90% of the time I see developers deactivating request validation (ValidateRequest=”false”) on their pages and websites just to get CKeditor to work, and this is my message to those developers, and to you, to STOP doing this - and do it properly! Deactivating request validation is taking down a layer of your website's defense mechanism, which I think we can all agree is not the most desirable solution.

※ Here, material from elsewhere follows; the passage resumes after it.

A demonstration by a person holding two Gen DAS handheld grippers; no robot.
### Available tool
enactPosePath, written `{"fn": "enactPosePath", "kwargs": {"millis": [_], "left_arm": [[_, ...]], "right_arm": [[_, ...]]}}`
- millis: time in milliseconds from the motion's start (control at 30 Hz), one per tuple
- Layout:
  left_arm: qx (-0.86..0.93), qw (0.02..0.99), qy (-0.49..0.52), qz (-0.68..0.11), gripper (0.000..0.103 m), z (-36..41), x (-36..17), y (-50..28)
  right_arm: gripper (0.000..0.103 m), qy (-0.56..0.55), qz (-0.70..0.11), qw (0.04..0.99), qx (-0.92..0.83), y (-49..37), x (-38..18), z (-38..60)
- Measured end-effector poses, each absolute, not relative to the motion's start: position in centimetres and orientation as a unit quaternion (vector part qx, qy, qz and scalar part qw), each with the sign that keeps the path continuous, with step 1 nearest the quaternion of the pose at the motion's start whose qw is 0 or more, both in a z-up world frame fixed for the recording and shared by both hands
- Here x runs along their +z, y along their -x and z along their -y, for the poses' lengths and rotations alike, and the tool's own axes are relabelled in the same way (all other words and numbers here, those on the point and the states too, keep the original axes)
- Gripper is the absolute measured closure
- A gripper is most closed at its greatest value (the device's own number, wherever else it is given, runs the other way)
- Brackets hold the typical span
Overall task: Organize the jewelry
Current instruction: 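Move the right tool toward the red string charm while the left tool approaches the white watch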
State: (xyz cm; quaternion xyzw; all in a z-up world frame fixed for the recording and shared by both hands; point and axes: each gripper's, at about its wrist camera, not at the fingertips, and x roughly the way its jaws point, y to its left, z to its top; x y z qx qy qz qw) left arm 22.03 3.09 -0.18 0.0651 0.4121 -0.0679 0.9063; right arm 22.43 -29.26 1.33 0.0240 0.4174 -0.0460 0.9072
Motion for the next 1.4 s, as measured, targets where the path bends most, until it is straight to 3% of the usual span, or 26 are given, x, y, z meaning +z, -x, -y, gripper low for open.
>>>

Note: FCKeditor, the predecessor to CKeditor, has an offical ASP.NET user control - and CKeditor is having an official one developed too. There are also unoffical CKeditor user controls. What I am able to show/discuss does not necessarily apply to these user controls; as they should already be doing the things I am about to show - apart from the section "Taking it further".

The Solution

CKeditor, thankfully, has an configuration setting specifically to work around ASP.NET's request validation without having to disable it. In CKeditor's config.js we need to add the following:

config.htmlEncodeOutput = true;

Just to ensure things are clear, here is an example config.js file:

CKEDITOR.editorConfig = function (config) {

    config.skin = 'kama';
    config.resize_enabled = false;
    config.toolbarCanCollapse = false;
    config.height = 300;
    config.htmlEncodeOutput = true;

};

The configuration setting above tells CKeditor that the HTML needs to be encoded before posting it back to the server; this works around ASP.NET's request validation because there is no pure HTML being posted back to the server. Next we need to decode it in our code-behind (if you're using WebForms) or our controller (if you're using MVC). I'm going to demonstrate this using two semi-complete examples.

C# MVC Example

The key line of interest is no.13:

public class MyController : System.Web.Mvc.Controller
{
	[HttpPost]
	public ActionResult Create(ViewModel viewModel1)
	{
		if (ModelState.IsValid)
		{
			var entity1 = new Entity();
			entity1.Title = viewModel1.Title;
			
			//Decode the value that CKeditor returned
			entity1.Text = viewModel1.Text
			.Replace("&lt;", "<").Replace("&gt;", ">").Replace("&amp;", "&");
			
			DatabaseService.Save(entity1);
			return RedirectToAction("Index");
		}
		return View();
	}
}

VB.NET WebForms Example

The key line of interest is no.14:

Public Class MyPage
	Inherits System.Web.Page
	
	Protected Sub Button1_Click(ByVal sender As Object, _
		ByVal e As System.EventArgs) Handles Button1.Click
		
		'Do some validation
		
		Dim entity1 As New Entity
		entity1.Title = TextBox1.Text
		
		'Decode the value that CKeditor returned
		entity1.Text = CKTextBox2.Text _
		.Replace("&lt;", "<").Replace("&gt;", ">").Replace("&amp;", "&")
		
		DatabaseService.Save(entity1)
		
		'Do whatever
		
	End Sub
	
End Class

Now that we are decoding posted form data, perhaps we should encode it before we send the form and editor to the user's web browser. It's basically the same as decoding the data, but in reverse. This time I am going to provide shortened examples:

C# MVC Example

viewModel1.Text = entity1.Text
	.Replace("&","&amp;").Replace(">","&gt;").Replace("<","&lt;");

VB.NET WebForms Example

CKTextBox2.Text = entity1.Text _
	.Replace("&","&amp;").Replace(">","&gt;").Replace("<","&lt;")

Taking it further

Now, we have CKeditor fully working with ASP.NET's request validation. But it doesn't stop a malicious user from posting bad HTML code - we need to "sanitize" it. Luckily there is a .NET library for that called AntiXSS. Using this library, we can reduce the chance of users successfully submitted bad data:

//Retrieve CKeditor value
untrustedFormValue = TextBox1.Text
	.Replace("&lt;", "<").Replace("&gt;", ">").Replace("&amp;", "&");

//Sanitize untrusted form value
trustedFormValue = AntiXss.GetSafeHtmlFragment(untrustedFormValue);

Summary

I have shown how you can utilise CKeditor on your ASP.NET website without having to take down the defense mechanism called request validation, and then sanitize the data inputted by the user. However, I have not shown how to use CKeditor when using jQuery/AJAX with ASP.NET - this will be another post that I'm leaving for later!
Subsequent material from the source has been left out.